INSTRUCTIONS FOR THE TASK: Lines below that include "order" are the answer; copy each one.

************

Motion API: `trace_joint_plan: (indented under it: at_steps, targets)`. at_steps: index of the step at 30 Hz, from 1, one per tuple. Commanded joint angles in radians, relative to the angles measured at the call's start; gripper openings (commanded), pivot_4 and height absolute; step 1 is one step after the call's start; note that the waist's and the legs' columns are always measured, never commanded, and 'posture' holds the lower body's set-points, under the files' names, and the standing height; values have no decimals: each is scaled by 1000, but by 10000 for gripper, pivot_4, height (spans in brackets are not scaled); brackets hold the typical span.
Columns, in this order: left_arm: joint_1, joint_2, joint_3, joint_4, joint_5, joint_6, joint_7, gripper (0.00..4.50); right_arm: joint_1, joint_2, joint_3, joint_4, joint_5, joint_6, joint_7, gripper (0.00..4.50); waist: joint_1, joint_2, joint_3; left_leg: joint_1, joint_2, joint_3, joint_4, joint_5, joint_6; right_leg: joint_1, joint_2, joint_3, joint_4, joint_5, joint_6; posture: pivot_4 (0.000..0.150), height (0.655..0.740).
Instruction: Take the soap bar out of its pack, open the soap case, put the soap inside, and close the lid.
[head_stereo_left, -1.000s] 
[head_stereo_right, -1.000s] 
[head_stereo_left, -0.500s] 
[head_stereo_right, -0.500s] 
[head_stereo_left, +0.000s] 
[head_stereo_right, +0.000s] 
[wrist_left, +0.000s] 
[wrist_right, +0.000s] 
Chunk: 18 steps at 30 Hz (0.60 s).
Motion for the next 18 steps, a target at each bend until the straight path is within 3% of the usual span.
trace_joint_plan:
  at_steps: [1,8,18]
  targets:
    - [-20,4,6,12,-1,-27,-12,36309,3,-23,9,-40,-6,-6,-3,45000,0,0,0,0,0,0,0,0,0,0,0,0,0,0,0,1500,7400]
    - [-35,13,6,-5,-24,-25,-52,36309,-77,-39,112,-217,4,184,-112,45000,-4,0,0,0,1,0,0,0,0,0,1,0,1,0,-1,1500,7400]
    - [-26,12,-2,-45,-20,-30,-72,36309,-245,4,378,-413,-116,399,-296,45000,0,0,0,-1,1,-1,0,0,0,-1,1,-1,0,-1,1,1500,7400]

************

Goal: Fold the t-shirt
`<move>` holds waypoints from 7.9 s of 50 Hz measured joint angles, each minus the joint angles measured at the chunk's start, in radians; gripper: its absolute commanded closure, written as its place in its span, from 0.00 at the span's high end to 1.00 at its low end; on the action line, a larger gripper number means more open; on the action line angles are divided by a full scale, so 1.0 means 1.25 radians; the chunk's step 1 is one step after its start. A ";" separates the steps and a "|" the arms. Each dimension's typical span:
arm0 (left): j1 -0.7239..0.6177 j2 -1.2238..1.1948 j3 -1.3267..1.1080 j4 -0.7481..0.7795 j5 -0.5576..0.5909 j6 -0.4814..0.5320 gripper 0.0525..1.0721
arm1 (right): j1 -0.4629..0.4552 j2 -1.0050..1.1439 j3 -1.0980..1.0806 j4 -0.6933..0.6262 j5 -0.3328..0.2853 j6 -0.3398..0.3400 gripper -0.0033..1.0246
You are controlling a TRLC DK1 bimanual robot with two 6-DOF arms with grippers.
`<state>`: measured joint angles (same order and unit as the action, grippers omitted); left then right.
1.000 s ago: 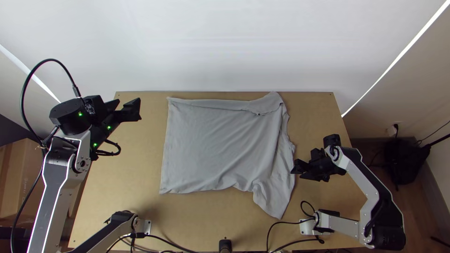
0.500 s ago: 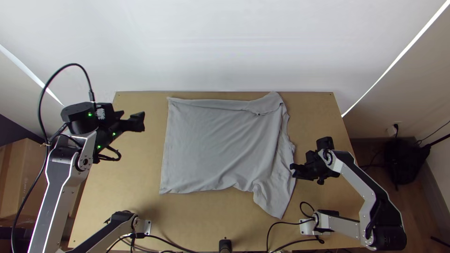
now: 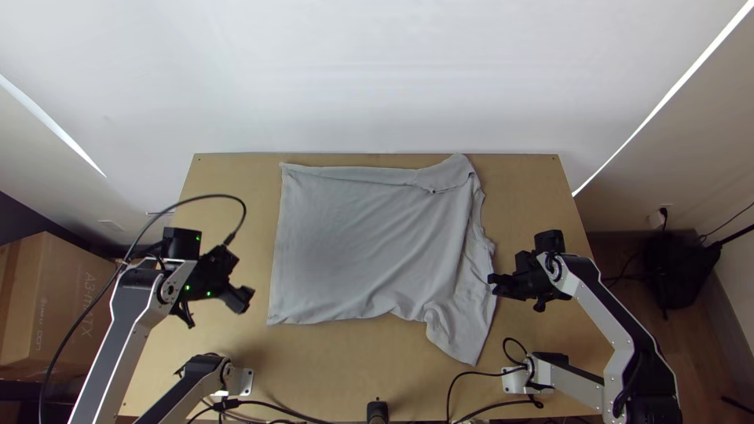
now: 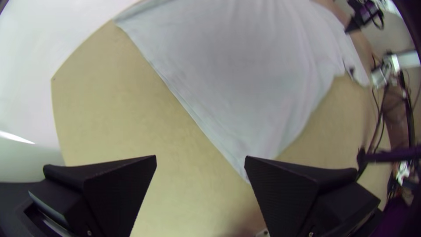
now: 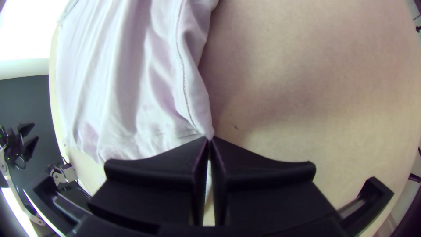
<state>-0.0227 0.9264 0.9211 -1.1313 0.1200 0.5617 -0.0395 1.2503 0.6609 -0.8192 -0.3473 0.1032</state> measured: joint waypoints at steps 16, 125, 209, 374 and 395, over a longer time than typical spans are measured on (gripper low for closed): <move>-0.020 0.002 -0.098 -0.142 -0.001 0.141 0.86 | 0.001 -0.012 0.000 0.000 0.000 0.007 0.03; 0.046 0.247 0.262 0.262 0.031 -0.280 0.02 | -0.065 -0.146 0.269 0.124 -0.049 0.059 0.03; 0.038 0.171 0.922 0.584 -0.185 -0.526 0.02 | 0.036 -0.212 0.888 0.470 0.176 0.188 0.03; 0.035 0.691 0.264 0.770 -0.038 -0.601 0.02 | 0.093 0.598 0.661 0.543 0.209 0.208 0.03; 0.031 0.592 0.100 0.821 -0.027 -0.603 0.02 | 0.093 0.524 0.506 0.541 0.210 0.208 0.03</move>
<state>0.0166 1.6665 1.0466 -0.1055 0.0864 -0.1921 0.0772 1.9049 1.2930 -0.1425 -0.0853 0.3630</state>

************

REPLY:
Columns, in this order: left_arm: joint_1, joint_2, joint_3, joint_4, joint_5, joint_6, joint_7, gripper (0.00..4.50); right_arm: joint_1, joint_2, joint_3, joint_4, joint_5, joint_6, joint_7, gripper (0.00..4.50); waist: joint_1, joint_2, joint_3; left_leg: joint_1, joint_2, joint_3, joint_4, joint_5, joint_6; right_leg: joint_1, joint_2, joint_3, joint_4, joint_5, joint_6; posture: pivot_4 (0.000..0.150), height (0.655..0.740).
`<state>`: measured joint angles (same order and unit as the action, grippers omitted); left then right.

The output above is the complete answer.